■ **ASSIGNMENT**: With the line that contains "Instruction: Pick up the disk" as the first line, output exactly every line through the end of the material.

[Opening AVAILABLE DATA section]

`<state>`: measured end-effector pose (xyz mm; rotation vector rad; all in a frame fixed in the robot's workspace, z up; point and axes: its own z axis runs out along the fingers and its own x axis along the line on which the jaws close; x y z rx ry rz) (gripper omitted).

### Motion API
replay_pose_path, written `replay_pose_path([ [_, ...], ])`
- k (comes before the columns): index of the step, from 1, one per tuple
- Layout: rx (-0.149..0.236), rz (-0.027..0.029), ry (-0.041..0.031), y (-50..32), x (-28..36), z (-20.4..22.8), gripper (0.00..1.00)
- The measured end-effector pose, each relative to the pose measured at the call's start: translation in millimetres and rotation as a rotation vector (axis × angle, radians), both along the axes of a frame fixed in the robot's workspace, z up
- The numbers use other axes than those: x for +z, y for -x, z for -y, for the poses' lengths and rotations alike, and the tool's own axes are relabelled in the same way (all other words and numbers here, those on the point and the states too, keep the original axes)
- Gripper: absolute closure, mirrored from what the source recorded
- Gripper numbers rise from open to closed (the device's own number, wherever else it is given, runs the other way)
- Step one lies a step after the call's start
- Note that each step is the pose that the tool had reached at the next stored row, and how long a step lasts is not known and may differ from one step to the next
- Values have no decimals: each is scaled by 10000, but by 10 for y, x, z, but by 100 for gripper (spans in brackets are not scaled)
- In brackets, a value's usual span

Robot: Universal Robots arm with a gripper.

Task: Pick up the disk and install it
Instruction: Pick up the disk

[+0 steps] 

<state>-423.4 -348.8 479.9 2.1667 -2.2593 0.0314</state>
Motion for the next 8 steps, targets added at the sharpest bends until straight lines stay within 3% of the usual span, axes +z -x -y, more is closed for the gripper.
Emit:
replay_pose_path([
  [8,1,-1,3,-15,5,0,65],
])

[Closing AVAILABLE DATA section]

■ **EXERCISE OUTPUT**:
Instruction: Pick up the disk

[+0 steps] 

<state>-423.4 -348.8 479.9 2.1667 -2.2593 0.0314</state>
Motion for the next 8 steps, targets added at the sharpest bends until straight lines stay within 3% of the usual span, axes +z -x -y, more is closed for the gripper.
Emit:
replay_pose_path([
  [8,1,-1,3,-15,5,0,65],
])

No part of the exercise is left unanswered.